● **Exercise**
Please retype the records that appear below, exactly and in full.

(Records from a data source)
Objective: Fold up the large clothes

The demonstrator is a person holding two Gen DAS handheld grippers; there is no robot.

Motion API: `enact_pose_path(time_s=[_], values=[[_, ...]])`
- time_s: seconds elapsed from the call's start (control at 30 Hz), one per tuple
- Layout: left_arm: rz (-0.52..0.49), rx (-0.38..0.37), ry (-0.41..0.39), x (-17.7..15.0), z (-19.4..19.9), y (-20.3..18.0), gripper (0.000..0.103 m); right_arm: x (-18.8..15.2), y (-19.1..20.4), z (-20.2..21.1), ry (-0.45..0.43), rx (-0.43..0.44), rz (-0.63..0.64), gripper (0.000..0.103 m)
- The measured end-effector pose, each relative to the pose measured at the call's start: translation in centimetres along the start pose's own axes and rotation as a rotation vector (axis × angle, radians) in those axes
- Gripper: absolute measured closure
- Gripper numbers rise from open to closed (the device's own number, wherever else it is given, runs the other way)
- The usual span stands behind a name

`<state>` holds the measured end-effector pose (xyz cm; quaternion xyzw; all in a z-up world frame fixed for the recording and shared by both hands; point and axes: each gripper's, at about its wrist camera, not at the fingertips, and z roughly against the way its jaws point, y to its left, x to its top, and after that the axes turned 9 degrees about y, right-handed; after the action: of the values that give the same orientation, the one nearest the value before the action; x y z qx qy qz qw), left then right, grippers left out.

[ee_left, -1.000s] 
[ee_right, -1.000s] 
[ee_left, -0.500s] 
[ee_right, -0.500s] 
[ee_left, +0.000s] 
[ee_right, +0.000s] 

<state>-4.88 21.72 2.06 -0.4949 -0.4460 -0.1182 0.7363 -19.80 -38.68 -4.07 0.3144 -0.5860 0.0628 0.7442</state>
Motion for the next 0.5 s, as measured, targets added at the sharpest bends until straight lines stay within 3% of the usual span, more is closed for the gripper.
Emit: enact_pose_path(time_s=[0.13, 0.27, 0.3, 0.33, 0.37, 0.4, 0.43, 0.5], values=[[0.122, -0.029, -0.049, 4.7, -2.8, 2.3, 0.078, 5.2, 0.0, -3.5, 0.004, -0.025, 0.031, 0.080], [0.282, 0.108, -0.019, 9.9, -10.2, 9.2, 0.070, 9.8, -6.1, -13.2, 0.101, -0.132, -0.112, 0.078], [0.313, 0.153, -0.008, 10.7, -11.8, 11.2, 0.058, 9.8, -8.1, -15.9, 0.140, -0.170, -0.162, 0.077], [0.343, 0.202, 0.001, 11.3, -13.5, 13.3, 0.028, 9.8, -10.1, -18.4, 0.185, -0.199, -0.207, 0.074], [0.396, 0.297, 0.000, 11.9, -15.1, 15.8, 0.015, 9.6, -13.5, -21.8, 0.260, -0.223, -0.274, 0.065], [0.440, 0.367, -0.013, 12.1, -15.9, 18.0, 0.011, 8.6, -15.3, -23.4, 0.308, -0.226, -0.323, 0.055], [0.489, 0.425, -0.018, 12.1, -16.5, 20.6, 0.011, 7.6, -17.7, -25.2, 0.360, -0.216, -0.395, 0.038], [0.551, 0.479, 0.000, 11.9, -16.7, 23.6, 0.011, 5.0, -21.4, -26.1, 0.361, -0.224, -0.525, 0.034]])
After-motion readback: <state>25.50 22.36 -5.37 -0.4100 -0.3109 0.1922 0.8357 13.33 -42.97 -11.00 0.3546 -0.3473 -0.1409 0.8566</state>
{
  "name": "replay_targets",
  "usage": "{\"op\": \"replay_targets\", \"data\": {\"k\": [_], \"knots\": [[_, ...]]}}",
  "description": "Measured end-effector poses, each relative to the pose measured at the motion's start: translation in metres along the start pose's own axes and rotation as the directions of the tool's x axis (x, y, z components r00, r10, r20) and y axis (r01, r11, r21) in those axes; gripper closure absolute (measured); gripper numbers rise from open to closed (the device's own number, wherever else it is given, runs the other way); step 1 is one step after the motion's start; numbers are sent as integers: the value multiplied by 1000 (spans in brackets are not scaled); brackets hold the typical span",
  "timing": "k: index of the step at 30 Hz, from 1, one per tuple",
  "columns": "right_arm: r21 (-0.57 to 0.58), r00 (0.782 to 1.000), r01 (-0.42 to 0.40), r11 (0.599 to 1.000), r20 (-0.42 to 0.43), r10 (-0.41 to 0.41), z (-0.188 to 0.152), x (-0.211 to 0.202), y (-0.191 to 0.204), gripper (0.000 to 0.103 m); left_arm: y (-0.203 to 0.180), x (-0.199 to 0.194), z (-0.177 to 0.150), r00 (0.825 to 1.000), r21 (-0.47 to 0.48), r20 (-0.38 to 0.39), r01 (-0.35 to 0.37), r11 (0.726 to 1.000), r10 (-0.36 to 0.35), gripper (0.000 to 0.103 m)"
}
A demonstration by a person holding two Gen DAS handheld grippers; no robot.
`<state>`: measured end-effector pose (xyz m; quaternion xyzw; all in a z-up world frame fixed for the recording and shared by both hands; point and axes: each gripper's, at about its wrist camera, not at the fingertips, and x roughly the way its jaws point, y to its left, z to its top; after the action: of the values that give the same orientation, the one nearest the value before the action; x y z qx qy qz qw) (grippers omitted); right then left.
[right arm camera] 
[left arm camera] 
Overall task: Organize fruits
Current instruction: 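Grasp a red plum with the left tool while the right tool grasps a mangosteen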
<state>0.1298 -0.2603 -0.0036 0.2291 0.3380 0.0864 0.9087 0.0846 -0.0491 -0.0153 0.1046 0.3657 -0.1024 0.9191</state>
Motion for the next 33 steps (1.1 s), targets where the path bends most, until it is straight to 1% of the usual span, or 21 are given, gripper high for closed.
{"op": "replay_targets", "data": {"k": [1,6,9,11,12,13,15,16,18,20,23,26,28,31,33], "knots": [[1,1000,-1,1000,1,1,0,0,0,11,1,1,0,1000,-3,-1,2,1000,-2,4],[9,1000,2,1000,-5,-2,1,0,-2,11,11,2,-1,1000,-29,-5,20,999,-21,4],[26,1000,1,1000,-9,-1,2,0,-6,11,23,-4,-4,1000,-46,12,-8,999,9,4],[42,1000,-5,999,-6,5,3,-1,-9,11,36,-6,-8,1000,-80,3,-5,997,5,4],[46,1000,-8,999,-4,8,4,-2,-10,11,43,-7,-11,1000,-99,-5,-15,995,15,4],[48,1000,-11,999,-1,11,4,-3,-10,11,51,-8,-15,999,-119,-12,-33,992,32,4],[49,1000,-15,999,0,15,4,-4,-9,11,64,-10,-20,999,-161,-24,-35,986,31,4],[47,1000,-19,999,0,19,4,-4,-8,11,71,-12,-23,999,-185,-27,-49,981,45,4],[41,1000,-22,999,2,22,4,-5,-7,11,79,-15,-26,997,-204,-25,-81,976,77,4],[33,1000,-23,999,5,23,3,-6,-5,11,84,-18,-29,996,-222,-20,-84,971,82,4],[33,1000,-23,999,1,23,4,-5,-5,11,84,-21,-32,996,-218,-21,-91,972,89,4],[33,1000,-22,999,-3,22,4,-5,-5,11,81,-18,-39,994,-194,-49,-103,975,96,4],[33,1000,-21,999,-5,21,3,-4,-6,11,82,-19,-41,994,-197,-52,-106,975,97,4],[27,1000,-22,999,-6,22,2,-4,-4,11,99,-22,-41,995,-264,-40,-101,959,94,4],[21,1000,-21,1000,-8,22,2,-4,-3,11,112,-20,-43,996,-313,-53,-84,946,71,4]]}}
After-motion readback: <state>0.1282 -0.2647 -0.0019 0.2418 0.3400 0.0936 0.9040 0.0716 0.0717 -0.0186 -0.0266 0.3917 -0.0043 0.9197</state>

● **Exercise response**
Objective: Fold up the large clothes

The demonstrator is a person holding two Gen DAS handheld grippers; there is no robot.

Motion API: `enact_pose_path(time_s=[_], values=[[_, ...]])`
- time_s: seconds elapsed from the call's start (control at 30 Hz), one per tuple
- Layout: left_arm: rz (-0.52..0.49), rx (-0.38..0.37), ry (-0.41..0.39), x (-17.7..15.0), z (-19.4..19.9), y (-20.3..18.0), gripper (0.000..0.103 m); right_arm: x (-18.8..15.2), y (-19.1..20.4), z (-20.2..21.1), ry (-0.45..0.43), rx (-0.43..0.44), rz (-0.63..0.64), gripper (0.000..0.103 m)
- The measured end-effector pose, each relative to the pose measured at the call's start: translation in centimetres along the start pose's own axes and rotation as a rotation vector (axis × angle, radians) in those axes
- Gripper: absolute measured closure
- Gripper numbers rise from open to closed (the device's own number, wherever else it is given, runs the other way)
- The usual span stands behind a name

`<state>` holds the measured end-effector pose (xyz cm; quaternion xyzw; all in a z-up world frame fixed for the recording and shared by both hands; point and axes: each gripper's, at about its wrist camera, not at the fingertips, and z roughly against the way its jaws point, y to its left, x to its top, and after that the axes turned 9 degrees about y, right-handed; after the action: of the values that give the same orientation, the one nearest the value before the action; x y z qx qy qz qw), left then right, grippers left out.

[ee_left, -1.000s] 
[ee_right, -1.000s] 
[ee_left, -0.500s] 
[ee_right, -0.500s] 
[ee_left, +0.000s] 
[ee_right, +0.000s] 

<state>-4.88 21.72 2.06 -0.4949 -0.4460 -0.1182 0.7363 -19.80 -38.68 -4.07 0.3144 -0.5860 0.0628 0.7442</state>
Motion for the next 0.5 s, as measured, targets added at the sharpest bends until straight lines stay within 3% of the usual span, more is closed for the gripper.
Emit: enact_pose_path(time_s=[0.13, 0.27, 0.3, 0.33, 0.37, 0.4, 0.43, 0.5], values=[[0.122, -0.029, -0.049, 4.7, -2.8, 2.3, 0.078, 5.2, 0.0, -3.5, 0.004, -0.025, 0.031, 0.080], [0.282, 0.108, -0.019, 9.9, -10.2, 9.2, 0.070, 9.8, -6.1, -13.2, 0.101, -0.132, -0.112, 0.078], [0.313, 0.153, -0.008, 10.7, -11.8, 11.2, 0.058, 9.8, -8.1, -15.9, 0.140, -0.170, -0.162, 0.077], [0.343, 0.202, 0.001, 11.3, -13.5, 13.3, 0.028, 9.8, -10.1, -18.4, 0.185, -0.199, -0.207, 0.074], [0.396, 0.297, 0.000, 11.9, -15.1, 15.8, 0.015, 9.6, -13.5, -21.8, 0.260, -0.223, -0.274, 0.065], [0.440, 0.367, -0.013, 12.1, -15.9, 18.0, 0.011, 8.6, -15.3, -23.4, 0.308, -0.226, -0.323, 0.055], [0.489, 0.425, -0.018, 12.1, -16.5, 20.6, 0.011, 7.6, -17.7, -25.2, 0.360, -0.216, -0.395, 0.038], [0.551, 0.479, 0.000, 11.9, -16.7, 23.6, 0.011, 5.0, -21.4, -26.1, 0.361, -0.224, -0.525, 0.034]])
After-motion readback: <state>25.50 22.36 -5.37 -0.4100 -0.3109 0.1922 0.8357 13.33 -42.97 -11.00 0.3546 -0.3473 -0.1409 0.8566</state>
{
  "name": "replay_targets",
  "usage": "{\"op\": \"replay_targets\", \"data\": {\"k\": [_], \"knots\": [[_, ...]]}}",
  "description": "Measured end-effector poses, each relative to the pose measured at the motion's start: translation in metres along the start pose's own axes and rotation as the directions of the tool's x axis (x, y, z components r00, r10, r20) and y axis (r01, r11, r21) in those axes; gripper closure absolute (measured); gripper numbers rise from open to closed (the device's own number, wherever else it is given, runs the other way); step 1 is one step after the motion's start; numbers are sent as integers: the value multiplied by 1000 (spans in brackets are not scaled); brackets hold the typical span",
  "timing": "k: index of the step at 30 Hz, from 1, one per tuple",
  "columns": "right_arm: r21 (-0.57 to 0.58), r00 (0.782 to 1.000), r01 (-0.42 to 0.40), r11 (0.599 to 1.000), r20 (-0.42 to 0.43), r10 (-0.41 to 0.41), z (-0.188 to 0.152), x (-0.211 to 0.202), y (-0.191 to 0.204), gripper (0.000 to 0.103 m); left_arm: y (-0.203 to 0.180), x (-0.199 to 0.194), z (-0.177 to 0.150), r00 (0.825 to 1.000), r21 (-0.47 to 0.48), r20 (-0.38 to 0.39), r01 (-0.35 to 0.37), r11 (0.726 to 1.000), r10 (-0.36 to 0.35), gripper (0.000 to 0.103 m)"
}
A demonstration by a person holding two Gen DAS handheld grippers; no robot.
`<state>`: measured end-effector pose (xyz m; quaternion xyzw; all in a z-up world frame fixed for the recording and shared by both hands; point and axes: each gripper's, at about its wrist camera, not at the fingertips, and x roughly the way its jaws point, y to its left, z to its top; after the action: of the values that give the same orientation, the one nearest the value before the action; x y z qx qy qz qw) (grippers omitted); right then left.
[right arm camera] 
[left arm camera] 
Overall task: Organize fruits
Current instruction: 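Grasp a red plum with the left tool while the right tool grasps a mangosteen
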<state>0.1298 -0.2603 -0.0036 0.2291 0.3380 0.0864 0.9087 0.0846 -0.0491 -0.0153 0.1046 0.3657 -0.1024 0.9191</state>
Motion for the next 33 steps (1.1 s), targets where the path bends most, until it is straight to 1% of the usual span, or 21 are given, gripper high for closed.
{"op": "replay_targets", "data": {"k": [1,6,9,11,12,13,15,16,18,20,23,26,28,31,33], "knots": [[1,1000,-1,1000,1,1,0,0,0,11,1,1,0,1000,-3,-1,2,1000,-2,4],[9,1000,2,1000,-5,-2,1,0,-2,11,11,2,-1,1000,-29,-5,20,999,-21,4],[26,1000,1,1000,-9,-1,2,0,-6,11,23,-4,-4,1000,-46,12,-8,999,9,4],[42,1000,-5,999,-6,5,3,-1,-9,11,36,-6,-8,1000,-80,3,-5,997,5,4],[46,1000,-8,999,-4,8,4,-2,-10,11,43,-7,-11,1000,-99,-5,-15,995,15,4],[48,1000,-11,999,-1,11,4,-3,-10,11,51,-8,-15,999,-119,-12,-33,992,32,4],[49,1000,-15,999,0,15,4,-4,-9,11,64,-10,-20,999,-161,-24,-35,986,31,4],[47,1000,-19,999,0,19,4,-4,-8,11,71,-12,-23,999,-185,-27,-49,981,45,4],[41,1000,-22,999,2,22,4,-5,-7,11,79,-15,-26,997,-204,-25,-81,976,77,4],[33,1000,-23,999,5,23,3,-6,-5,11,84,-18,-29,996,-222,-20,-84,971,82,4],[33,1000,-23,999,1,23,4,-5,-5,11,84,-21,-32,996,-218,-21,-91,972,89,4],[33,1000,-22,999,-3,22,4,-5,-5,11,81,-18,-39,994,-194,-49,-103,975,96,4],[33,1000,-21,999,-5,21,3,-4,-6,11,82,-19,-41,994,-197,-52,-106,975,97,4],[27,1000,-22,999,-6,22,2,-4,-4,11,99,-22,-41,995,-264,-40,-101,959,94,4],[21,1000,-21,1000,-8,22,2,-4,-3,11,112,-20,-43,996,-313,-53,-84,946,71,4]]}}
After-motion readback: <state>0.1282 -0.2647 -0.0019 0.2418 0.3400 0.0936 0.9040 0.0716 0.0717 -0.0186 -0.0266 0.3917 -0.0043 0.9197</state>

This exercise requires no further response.